Hubert Howe Bancroft is primarily remembered today as the originator of the world-renowned Bancroft Library at the University of California, Berkeley. Voracious bibliophile, avid historian, and self-taught man of letters, Bancroft (or “H. H.” as he is familiarly known) followed an adventurous youth with a literary career that sought to chronicle and preserve the early history of California and the American West. In Literary Industries, edited from H. H.’s autobiography by his direct descendent Kim Bancroft, we encounter the dynamic personality who, with the aid of his assistants, achieved this impressive goal. Literary Industries will be published by Heyday in January 2014.

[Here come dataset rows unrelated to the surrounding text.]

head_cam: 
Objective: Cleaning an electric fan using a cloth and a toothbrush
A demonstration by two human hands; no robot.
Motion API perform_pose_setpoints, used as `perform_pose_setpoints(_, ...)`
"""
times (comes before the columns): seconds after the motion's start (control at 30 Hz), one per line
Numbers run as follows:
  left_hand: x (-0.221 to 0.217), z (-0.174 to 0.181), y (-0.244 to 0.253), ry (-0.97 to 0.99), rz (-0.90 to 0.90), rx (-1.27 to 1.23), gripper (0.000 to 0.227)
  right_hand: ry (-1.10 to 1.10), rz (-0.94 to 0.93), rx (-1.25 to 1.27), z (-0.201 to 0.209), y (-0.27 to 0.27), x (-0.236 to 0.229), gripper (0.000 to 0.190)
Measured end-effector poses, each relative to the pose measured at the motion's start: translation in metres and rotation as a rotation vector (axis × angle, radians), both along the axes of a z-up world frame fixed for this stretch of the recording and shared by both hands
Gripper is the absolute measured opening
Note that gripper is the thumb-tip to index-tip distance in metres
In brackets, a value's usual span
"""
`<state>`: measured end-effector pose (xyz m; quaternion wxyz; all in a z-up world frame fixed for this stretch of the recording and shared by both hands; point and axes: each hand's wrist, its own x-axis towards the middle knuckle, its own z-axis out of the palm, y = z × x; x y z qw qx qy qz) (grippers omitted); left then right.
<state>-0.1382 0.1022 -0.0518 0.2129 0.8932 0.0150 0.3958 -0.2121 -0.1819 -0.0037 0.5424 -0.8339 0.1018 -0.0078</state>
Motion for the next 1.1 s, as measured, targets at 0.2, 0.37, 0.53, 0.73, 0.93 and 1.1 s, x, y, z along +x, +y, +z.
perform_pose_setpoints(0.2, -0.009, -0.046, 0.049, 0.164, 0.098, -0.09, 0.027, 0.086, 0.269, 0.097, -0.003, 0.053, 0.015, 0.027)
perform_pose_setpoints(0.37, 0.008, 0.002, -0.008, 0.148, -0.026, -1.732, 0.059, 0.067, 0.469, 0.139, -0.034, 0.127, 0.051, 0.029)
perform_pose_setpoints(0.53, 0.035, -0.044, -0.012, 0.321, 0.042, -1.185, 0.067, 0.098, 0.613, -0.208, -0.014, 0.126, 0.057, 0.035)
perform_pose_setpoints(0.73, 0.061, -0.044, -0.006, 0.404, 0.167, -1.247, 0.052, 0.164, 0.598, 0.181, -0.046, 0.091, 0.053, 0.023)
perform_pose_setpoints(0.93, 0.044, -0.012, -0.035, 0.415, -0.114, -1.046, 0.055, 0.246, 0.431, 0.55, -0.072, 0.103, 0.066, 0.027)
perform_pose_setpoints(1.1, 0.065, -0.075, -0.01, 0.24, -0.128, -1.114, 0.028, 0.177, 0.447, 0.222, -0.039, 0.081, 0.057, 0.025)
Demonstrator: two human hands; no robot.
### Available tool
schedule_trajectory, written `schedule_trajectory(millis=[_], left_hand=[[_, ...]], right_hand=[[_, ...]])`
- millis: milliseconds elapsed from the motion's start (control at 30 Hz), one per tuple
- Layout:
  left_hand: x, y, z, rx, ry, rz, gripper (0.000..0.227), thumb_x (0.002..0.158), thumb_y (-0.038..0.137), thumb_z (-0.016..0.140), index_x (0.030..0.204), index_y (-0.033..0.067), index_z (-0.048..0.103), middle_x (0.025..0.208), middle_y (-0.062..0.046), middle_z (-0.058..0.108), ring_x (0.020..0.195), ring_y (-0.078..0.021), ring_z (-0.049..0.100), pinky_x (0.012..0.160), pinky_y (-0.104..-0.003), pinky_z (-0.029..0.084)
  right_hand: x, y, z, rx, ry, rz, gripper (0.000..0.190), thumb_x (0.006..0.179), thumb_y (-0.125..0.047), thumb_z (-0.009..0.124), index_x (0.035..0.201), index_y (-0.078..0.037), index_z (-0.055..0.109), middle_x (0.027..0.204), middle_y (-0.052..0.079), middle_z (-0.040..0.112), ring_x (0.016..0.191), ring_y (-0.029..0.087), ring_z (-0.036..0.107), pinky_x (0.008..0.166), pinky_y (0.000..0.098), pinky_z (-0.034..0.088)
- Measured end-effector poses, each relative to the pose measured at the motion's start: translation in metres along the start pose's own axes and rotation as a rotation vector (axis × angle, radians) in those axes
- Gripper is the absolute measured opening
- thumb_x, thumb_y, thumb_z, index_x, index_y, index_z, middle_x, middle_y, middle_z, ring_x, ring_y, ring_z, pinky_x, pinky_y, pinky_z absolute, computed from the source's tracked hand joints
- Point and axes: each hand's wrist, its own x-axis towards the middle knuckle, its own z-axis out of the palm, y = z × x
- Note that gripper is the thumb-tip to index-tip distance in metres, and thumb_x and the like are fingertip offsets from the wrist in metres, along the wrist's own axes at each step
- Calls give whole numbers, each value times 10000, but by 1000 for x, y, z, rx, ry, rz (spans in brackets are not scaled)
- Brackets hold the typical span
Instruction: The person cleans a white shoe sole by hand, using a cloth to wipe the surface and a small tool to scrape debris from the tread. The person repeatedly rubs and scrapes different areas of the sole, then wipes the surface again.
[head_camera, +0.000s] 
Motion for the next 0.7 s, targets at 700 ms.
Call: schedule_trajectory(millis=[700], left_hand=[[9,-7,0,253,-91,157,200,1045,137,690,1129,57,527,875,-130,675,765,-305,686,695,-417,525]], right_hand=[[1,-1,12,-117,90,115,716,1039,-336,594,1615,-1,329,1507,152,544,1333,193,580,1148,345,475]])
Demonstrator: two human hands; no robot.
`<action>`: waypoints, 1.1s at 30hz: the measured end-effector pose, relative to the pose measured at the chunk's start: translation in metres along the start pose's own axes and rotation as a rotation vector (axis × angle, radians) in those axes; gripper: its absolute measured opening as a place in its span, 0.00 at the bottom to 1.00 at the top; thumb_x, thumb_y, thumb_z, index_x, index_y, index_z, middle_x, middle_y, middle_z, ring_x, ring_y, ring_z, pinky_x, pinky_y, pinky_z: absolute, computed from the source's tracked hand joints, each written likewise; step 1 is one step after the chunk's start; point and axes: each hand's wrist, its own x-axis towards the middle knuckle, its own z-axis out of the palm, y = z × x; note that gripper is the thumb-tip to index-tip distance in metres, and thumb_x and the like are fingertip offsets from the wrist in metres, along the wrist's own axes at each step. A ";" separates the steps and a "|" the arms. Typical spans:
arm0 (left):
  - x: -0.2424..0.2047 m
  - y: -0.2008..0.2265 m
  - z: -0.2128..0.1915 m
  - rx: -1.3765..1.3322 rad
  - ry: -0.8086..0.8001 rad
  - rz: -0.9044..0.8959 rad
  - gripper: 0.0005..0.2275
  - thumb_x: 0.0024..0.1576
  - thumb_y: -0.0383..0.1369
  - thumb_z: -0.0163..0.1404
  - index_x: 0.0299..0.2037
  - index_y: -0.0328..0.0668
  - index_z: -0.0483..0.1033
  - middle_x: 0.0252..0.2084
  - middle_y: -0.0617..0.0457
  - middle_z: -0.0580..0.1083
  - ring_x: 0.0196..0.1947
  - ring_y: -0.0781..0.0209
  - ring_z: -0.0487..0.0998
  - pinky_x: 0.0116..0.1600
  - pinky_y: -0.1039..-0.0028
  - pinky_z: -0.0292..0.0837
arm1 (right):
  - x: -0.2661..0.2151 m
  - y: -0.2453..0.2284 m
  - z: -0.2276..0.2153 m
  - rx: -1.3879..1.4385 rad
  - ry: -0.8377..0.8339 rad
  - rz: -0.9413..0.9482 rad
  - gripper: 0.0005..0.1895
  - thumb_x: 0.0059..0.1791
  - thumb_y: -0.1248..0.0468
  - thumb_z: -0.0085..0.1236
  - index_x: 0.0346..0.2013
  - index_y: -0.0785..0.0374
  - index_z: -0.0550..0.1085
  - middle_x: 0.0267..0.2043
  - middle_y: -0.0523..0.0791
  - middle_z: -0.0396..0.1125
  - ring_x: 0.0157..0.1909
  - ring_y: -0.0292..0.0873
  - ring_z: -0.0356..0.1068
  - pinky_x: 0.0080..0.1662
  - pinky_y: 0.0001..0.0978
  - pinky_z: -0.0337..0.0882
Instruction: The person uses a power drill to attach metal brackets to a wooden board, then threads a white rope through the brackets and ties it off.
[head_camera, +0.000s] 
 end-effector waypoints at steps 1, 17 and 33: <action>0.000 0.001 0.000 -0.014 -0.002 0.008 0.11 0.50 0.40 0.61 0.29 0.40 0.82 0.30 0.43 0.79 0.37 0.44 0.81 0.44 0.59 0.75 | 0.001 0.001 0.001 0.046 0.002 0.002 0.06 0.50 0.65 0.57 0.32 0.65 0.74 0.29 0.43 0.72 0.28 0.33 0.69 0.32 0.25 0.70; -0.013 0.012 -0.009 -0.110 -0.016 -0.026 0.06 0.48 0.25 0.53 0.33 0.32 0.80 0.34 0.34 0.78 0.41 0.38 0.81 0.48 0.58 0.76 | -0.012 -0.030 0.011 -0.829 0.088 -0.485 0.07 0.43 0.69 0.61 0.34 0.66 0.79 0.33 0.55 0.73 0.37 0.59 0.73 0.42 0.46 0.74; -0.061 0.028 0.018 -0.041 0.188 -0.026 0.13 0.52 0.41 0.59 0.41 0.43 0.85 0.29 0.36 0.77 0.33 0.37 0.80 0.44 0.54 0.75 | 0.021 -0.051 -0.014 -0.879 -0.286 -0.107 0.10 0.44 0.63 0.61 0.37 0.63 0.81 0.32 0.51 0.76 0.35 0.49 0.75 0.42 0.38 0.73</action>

The following is an excerpt from Literary Industries: Chasing a Vanishing West

When I arrived in California John Bigler was governor. The capital had just been removed from Vallejo to Sacramento. In San Francisco the wars with squatters, Peter Smith titles, and water-lot frauds were attracting the chief attention. Portions of the streets were brilliantly lighted from the glare of gambling-saloons; elsewhere all was thick darkness. There was no system of street lights, and in the dark places about the docks, in the back streets, and round the suburbs, many dark deeds were committed. Crime, driven into holes and hiding-places by the Vigilance Committee of 1851, was beginning to show its face again. Agriculture was attracting more attention than at any time previous. Bull and bear fights at the Mission were in vogue. Gambling was somewhat on the decline—times were becoming too hard to risk a hundred dollars for an evening’s amusement—but it was the day of grand raffles, grand auction sales, grand quartz-mining schemes, and Biscaccianti concerts. Fire and flood held their alternate sway over the destinies of town and country, aiding other causes to accomplish business disruptions and failures.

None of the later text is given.